Ralph affected to smile, and once more inquired from whom Mr Mantalini had derived his information.
'From Pyke; and a demd, fine, pleasant, gentlemanly dog it is,' replied Mantalini. 'Demnition pleasant, and a tip-top sawyer.'
'And what said he?' asked Ralph, knitting his brows.
'That it happened this way—that your nephew met him at a coffeehouse, fell upon him with the most demneble ferocity, followed him to his cab, swore he would ride home with him, if he rode upon the horse's back or hooked himself on to the horse's tail; smashed his countenance, which is a demd fine countenance in its natural state; frightened the horse, pitched out Sir Mulberry and himself, and—'
'And was killed?' interposed Ralph with gleaming eyes. 'Was he? Is he dead?'
Mantalini shook his head.
'Ugh,' said Ralph, turning away. 'Then he has done nothing. Stay,' he added, looking round again. 'He broke a leg or an arm, or put his shoulder out, or fractured his collar-bone, or ground a rib or two? His neck was saved for the halter, but he got some painful and slow-healing injury for his trouble? Did he? You must have heard that, at least.'
'No,' rejoined Mantalini, shaking his head again. 'Unless he was dashed into such little pieces that they blew away, he wasn't hurt, for he went off as quiet and comfortable as—as—as demnition,' said Mr Mantalini, rather at a loss for a simile.

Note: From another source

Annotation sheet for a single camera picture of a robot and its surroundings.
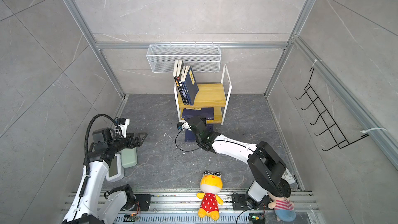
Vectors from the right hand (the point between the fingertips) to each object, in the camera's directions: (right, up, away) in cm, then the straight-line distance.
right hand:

'And what,' said Ralph, hesitating a little, 'what was the cause of quarrel?'
'You are the demdest, knowing hand,' replied Mr Mantalini, in an admiring tone, 'the cunningest, rummest, superlativest old fox—oh dem!—to pretend now not to know that it was the little bright-eyed niece—the softest, sweetest, prettiest—'
'Alfred!' interposed Madame Mantalini.
'She is always right,' rejoined Mr Mantalini soothingly, 'and when she says it is time to go, it is time, and go she shall; and when she walks along the streets with her own tulip, the women shall say, with envy, she has got a demd fine husband; and the men shall say with rapture, he has got a demd fine wife; and they shall both be right and neither wrong, upon my life and soul—oh demmit!'
With which remarks, and many more, no less intellectual and to the purpose, Mr Mantalini kissed the fingers of his gloves to Ralph Nickleby, and drawing his lady's arm through his, led her mincingly away.
'So, so,' muttered Ralph, dropping into his chair; 'this devil is loose again, and thwarting me, as he was born to do, at every turn. He told me once there should be a day of reckoning between us, sooner or later. I'll make him a true prophet, for it shall surely come.'
'Are you at home?' asked Newman, suddenly popping in his head.
'No,' replied Ralph, with equal abruptness.
Newman withdrew his head, but thrust it in again.
'You're quite sure you're not at home, are you?' said Newman.
'What does the idiot mean?' cried Ralph, testily.
'He has been waiting nearly ever since they first came in, and may have heard your voice—that's all,' said Newman, rubbing his hands.
'Who has?' demanded Ralph, wrought by the intelligence he had just heard, and his clerk's provoking coolness, to an intense pitch of irritation.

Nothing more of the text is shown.